Lateral compression is a disadvantage on gentle strands where the sand threatens to swamp and suffocate every form of substance and there is a perpetual struggle for dominance between the grass and the grains. The vegetation, which prize gaining ground over bushy heights, wrestle with the sediment, binding the silt with roots and shoots and infusing the layers beneath with the surplus of the sun. Like giant, marine earthworms, holothurians grub within the dunes, displacing nutrients as they burrow and enriching the seabed with their own fertile discharges. Other invertebrates, though protected by shells, spines or stinging chaeta, plunge into the sand to carve hollows of security for themselves, from which they feed on fresh deposits or extend a siphon or pinnate mouthparts to sup from the water column. This underworld of clams, worms, sand dollars and even stranger bodies, which rivals the visible portions of the flat in numbers and productivity, also nourish those of pelagic origins that have adapted to life benthic.
Two migrations occur in the life of a typical pleuronectiform. One begins when young animals abandon the currents to seek a lower level of survival on muddy bottoms and sandy beds. The other, somewhat concurrent, journey involves a reconfiguration of cranial structures and the fish's plane of existence: one eye creeps upward until it lies adjacent to the other, while the abandoned flank loses its pigments and assumes a position of inferiority as the flounder, sole, halibut or tonguefish, having lost its internal bouyancy, settles on the flat to earn a living on the side.
Large-toothed flounders tend to be sinistral or left-handed, while soles, which may have separate or conjoined marginal fins, are dextral, lying on their former left quarters. Both families are adept burrowers, using their fins and vigorous body undulations to vanish under a coat of fine silt with little more than their eyes exposed. The former, however, often rests in the open, assured perhaps that their specks and blotches match the surrounding substrate and court indifference from most visual predators. Crypsis also probably aids in prey capture and the intertidal regions of Changi, where these flatfish are not infrequently sighted, offer a feast of smaller fish, worms, shrimp and free-swimming shellfish that'd fit their jaws and fail to note the presence of a fatal slip.
Sit, suck and swallow is a strategy that accomodates a multiplicity of bauplans and demersal niches. In rather less plain patches of coarse sand and multihued rubble, flatheads hunt in such comfort they evacuate only when a very narrow perimeter of tolerance is breached. The fish erupt with some force and speed they offer little trace of their trajectories, which may be mere feet away from their original spot. Even post-larval specimens, such as this boldly marked hunter at Beting Bronok, employ this tactic to evade attention in minute tide pools, which they share with nervous gobies and nonchalant shrimp that will one day graduate from the status of companions to cuisine.
Platycephalids have strongly built skulls that tend towards depression and end in reptilian jaws with a gape that probably far exceeds that of a comparably sized flatfish. Victims are inhaled whole and gripped by auxilliary teeth before ingestion, and probably suffer their fate as a result of nothing more than being at the wrong place at the wrong time. Other scorpaeniforms, notably the true stonefishes (Synanceini), are known to nudge the odds in their favour by welding lures that bring hungry fish within reach. It's not clear, though, if Trachycephalus uranoscopus, a small and innocuous, relatively speaking, member of the nominally lethal tribe, brandishes such bait. Bearing a pout that recalls that of a stargazer, this waspfish apes the ability of its namesake to sink out of sight, baring only a slim barrage of teeth at foe and food alike.

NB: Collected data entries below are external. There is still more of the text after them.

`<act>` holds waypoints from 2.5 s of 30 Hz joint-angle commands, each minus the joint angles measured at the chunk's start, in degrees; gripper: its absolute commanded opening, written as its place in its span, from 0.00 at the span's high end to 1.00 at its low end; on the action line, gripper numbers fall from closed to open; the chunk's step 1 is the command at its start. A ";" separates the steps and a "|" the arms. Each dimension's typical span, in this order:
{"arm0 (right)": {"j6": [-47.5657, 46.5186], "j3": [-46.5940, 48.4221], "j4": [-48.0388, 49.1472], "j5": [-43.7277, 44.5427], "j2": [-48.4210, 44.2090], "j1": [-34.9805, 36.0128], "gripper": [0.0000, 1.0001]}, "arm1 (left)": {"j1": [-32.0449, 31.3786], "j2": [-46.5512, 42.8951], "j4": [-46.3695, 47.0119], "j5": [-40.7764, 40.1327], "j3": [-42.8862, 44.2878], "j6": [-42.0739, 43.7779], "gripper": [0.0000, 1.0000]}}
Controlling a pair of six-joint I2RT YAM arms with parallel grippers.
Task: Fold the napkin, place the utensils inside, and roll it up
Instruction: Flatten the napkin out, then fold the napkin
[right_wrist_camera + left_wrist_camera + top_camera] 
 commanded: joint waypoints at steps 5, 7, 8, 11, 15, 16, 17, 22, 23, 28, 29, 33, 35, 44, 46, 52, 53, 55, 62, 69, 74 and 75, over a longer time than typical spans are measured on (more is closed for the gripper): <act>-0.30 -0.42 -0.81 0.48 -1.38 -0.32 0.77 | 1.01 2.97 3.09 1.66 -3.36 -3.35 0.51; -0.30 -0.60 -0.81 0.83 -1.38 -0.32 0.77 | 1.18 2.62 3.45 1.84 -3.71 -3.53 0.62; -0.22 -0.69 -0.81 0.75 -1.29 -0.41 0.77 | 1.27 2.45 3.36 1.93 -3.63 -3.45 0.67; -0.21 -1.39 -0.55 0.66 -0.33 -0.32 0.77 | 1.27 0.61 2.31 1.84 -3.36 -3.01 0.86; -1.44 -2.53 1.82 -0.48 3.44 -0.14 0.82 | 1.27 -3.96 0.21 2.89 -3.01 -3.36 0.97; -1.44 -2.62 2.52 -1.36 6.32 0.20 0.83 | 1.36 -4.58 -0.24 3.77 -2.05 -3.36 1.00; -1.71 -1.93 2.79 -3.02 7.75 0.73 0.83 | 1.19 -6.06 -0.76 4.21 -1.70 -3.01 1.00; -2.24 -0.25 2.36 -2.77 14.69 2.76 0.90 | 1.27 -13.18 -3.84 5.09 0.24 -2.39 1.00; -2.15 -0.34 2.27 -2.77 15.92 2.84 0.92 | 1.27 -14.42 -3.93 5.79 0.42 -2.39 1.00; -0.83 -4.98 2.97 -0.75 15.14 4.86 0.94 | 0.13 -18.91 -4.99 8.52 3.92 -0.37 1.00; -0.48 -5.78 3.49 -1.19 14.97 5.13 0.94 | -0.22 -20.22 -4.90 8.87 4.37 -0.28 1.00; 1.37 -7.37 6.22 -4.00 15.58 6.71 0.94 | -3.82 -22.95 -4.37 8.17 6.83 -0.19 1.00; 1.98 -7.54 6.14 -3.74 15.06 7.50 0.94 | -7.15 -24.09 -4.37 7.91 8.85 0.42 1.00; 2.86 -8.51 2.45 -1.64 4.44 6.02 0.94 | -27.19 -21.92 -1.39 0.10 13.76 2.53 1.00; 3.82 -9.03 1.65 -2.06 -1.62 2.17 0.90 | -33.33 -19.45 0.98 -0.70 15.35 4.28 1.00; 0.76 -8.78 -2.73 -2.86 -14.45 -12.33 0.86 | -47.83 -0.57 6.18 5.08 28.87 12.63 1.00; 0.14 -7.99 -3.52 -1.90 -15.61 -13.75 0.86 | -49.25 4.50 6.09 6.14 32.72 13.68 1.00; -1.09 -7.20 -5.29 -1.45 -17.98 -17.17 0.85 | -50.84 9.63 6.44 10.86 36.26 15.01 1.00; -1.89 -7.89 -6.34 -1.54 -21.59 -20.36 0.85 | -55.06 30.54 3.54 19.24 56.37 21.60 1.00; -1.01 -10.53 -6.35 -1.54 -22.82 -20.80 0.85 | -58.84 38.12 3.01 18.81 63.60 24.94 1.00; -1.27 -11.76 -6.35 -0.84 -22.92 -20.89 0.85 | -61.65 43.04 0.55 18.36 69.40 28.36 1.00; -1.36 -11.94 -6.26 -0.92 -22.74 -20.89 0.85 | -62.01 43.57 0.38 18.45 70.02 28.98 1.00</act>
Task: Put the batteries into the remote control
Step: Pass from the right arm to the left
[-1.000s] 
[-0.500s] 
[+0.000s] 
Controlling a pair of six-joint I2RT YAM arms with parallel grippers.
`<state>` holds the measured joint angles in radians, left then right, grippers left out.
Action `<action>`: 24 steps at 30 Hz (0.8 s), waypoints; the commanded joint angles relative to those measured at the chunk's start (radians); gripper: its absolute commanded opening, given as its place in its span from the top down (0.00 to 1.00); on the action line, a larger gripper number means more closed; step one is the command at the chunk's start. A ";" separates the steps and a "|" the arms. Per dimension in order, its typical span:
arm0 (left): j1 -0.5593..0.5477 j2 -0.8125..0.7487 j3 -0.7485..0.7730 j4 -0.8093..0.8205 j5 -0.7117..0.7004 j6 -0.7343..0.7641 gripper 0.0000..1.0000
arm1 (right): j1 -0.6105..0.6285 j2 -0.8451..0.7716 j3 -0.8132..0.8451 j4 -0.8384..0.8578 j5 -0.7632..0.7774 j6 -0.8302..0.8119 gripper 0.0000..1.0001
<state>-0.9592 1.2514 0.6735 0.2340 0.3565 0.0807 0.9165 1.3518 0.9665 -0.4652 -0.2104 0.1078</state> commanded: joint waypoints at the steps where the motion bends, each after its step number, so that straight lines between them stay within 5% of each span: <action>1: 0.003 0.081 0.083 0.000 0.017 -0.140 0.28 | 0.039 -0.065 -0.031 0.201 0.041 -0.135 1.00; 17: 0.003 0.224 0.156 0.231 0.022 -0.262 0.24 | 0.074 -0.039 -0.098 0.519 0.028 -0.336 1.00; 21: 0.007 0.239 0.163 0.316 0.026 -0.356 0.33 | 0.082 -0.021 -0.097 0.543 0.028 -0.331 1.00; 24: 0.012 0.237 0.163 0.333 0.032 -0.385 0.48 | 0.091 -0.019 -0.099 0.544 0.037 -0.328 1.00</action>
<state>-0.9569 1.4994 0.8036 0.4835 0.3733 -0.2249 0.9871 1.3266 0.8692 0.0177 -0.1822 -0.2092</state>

A predator with adaptations that can be commandeered for foraging as well as defence, the numbfish is a ray that shocks rather than stings. Local narcines, which differ from their sister group the torpedinids by their rounded, as opposed to truncate, anterior margins, probably deliver little more than a buzz to human fingers, though the voltage ought to be sufficient to zap marine creatures in its weight class and allow the sluggish batoids to overcome far swifter prey. Torpediniforms are thought to be the most primitive members of their group, as the fish still possess fairly typical hindquarters beyond the pectoral disc. But the apomorphy of paired electrical organs in the head region has possibly contributed to the order's persistence in a world of deadlier rays.
Small numbfish are occasionally spotted at Changi, where they glide over the submerged portions of the beach to scan for choice morsels. Somewhat larger whiptail rays also prowl the area, cruising in the shallow pools where their sandy tones offer scant contrast against the sediment. In these and other more 'advanced' rays, danger is held at bay by one or more caudal spines. Sustenance is acquired purely through mechanical means; the broad fins are used to unearth buried clams and polychaetes, which are crushed and consumed by inferior jaws. For this and most other flatfishes, the upper reaches of the sea, where sunlight meets an infinite lightness of beings, offer little but bleak possibilities compared to the soft, succulent pickings of continental shoals that run deep and dark until they plunge into a barren land.